Re: formail -D & using hashcodes instead?

"Mark" == Mark J Bynum <bynum(_at_)cs(_dot_)fsu(_dot_)edu> writes:


    >> >>> Robert <dummy(_at_)c2(_dot_)org> writes:
    R> Has anyone considered the thought of using a hash function on
    R> the body of a message instead of merely using the Message-ID
    R> field for "formail - -D"?

    Mark> Why couldn't Robert do something like write a checksum to a
    Mark> cache file and then on each successive message check to see
    Mark> if that checksum is in there. If so then don't accept (and,
[snip]
    Mark> Could it be as simple as this?

As I mentioned before, it depends on what he means by "identical".
For the checksum idea to work

(1) leading and trailing whitespace should be deleted (no sweat)
(2) there must be no leading garbage (eg, "Hey, check this out!")
(3) there must be no trailing garbage (but sigs are OK as long as they
    are strippable, that is they follow the "\n-- \n" convention)
(4) the systems sending duplicates treat whitespace the same way (some
    systems expand tabs, some systems will automatically convert
    newlines to CRLF pairs)
(5) the systems sending duplicates treat line length the same way
    (some systems will automatically fold long lines, some that do do
    so at whitespace, others at a fixed column)

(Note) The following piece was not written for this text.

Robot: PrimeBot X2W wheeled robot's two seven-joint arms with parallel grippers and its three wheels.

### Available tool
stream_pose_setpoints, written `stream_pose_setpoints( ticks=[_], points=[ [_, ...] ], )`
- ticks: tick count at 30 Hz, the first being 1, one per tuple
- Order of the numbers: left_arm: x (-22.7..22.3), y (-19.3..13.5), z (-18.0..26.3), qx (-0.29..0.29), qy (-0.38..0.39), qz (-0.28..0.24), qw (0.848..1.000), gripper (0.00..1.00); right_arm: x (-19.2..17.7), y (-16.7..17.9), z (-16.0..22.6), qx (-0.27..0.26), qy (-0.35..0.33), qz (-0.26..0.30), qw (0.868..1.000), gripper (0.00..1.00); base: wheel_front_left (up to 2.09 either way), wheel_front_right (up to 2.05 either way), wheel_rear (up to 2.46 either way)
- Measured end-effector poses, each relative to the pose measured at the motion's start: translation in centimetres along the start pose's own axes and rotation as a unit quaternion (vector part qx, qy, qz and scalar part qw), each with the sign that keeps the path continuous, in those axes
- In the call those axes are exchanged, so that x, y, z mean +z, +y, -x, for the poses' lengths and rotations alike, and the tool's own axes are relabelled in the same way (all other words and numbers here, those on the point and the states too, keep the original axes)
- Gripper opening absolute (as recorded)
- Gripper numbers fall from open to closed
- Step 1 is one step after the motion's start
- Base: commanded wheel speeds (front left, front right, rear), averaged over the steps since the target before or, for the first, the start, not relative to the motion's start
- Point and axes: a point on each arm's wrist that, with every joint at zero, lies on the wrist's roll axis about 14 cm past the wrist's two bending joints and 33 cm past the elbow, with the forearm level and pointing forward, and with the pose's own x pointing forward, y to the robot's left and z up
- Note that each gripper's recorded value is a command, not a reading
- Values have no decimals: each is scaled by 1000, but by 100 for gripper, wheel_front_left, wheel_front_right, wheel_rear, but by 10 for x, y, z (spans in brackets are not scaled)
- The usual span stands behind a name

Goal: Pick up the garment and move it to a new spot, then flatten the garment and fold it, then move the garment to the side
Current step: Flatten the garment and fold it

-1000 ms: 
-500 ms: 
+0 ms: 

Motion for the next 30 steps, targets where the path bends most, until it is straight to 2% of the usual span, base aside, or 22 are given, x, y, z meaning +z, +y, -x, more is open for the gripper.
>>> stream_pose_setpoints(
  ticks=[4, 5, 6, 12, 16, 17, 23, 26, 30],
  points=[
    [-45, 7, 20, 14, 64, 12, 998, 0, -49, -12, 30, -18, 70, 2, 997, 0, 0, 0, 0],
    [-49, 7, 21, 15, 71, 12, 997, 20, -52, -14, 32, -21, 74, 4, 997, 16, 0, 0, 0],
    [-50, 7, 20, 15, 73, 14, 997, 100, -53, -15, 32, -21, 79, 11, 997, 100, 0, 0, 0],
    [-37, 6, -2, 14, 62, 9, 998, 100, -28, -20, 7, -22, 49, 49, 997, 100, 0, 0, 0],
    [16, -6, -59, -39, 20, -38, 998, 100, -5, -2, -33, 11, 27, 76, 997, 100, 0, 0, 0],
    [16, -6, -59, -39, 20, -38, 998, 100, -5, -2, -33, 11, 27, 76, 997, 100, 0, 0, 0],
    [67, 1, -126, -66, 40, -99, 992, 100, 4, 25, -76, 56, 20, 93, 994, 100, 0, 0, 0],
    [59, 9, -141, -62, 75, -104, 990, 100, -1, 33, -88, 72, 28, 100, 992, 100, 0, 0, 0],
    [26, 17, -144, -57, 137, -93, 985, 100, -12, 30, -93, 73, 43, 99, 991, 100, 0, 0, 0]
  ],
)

Of course, stripping the leading and trailing whitespace and sigs
would demand the use of sed or gawk or a special-purpose filter.  But
those are easy enough tasks.

That's my short list of caveats; I could probably come up with a
couple more.  The language used in my locale (Japanese) would make
life substantially harder (there are at least three encoding systems,
which would screw up a blind checksum approach, since almost all
systems convert to the local format for storage and editing, and then
send it out in another form), but I assume none of the other parties
in this discussion have to worry about *that*.

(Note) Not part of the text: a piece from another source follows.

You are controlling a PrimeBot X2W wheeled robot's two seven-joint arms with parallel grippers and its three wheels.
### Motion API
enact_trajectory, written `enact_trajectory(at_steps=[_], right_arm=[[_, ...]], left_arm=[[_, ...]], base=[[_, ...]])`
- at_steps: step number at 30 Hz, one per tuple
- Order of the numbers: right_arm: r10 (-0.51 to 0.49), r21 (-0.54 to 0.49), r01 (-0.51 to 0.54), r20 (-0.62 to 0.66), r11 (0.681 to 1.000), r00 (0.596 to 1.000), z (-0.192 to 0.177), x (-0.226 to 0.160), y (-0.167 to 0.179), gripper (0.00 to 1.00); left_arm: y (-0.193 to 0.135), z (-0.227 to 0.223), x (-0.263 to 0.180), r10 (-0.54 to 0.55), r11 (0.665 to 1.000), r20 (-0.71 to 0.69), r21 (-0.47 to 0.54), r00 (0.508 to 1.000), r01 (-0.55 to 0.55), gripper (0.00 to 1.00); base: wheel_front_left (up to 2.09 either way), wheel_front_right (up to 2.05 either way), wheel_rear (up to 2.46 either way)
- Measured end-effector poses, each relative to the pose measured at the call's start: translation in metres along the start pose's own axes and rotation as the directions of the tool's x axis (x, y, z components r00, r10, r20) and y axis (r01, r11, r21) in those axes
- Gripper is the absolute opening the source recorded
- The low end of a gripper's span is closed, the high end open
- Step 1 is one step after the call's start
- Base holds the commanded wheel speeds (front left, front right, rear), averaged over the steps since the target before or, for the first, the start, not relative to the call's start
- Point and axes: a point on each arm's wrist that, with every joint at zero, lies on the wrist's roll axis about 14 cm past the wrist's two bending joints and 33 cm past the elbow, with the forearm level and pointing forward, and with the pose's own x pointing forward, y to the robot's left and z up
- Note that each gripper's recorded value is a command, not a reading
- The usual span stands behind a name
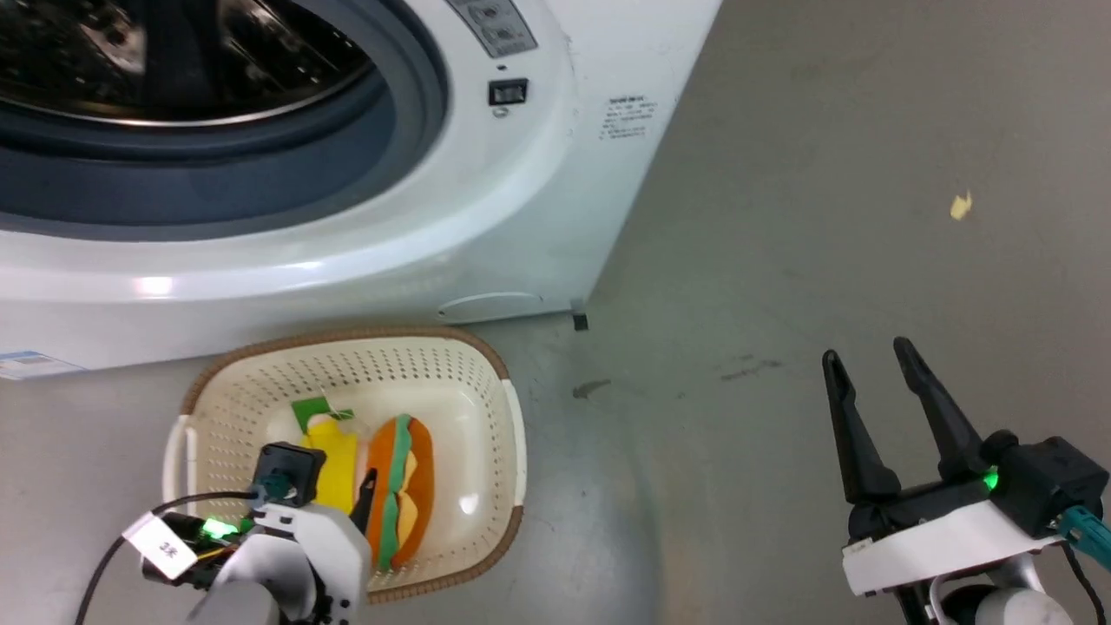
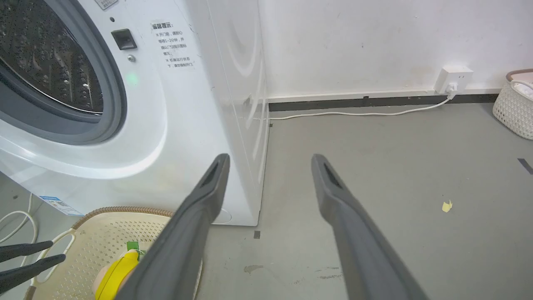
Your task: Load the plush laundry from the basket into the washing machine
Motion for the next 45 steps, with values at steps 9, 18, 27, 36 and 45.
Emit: enact_trajectory(at_steps=[9, 18, 27, 36, 45], right_arm=[[-0.030, 0.016, 0.031, -0.034, 0.999, 0.999, -0.015, 0.007, -0.009, 1.00], [-0.052, 0.028, 0.053, -0.061, 0.998, 0.997, -0.030, 0.014, -0.016, 1.00], [-0.080, 0.028, 0.083, -0.097, 0.996, 0.992, -0.047, 0.018, -0.024, 1.00], [-0.101, 0.032, 0.106, -0.125, 0.994, 0.987, -0.063, 0.024, -0.031, 1.00], [-0.132, 0.030, 0.138, -0.166, 0.990, 0.977, -0.082, 0.024, -0.039, 1.00]], left_arm=[[0.002, -0.031, 0.030, -0.055, 0.998, -0.143, 0.011, 0.988, 0.057, 1.00], [0.004, -0.062, 0.057, -0.096, 0.993, -0.290, 0.039, 0.952, 0.112, 1.00], [0.008, -0.091, 0.082, -0.112, 0.987, -0.425, 0.055, 0.898, 0.149, 1.00], [0.019, -0.117, 0.107, -0.106, 0.975, -0.525, 0.111, 0.844, 0.191, 1.00], [0.027, -0.142, 0.132, -0.099, 0.975, -0.575, 0.107, 0.812, 0.195, 1.00]], base=[[0.00, 0.00, 0.00], [0.00, 0.00, 0.00], [0.00, 0.00, 0.00], [0.00, 0.00, 0.00], [0.00, 0.00, 0.00]])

Anyway, the only plausible scenario I've heard for true duplicates
without identical message IDs is the "mouse bounce in Netscape" one,
and I can't duplicate it in my Netscape.  I guess you could be
subscribed to a mailing list that munges message-IDs.  But both of the 
copies of the message I'm replying to had the same message ID....  So 
I think we really need to have a better idea of how these duplicates
are generated.

-- 
                           Stephen John Turnbull
University of Tsukuba                                        Yaseppochi-Gumi
Institute of Policy and Planning Sciences  http://turnbull.sk.tsukuba.ac.jp/
Tennodai 1-1-1, Tsukuba, 305 JAPAN                 
turnbull(_at_)sk(_dot_)tsukuba(_dot_)ac(_dot_)jp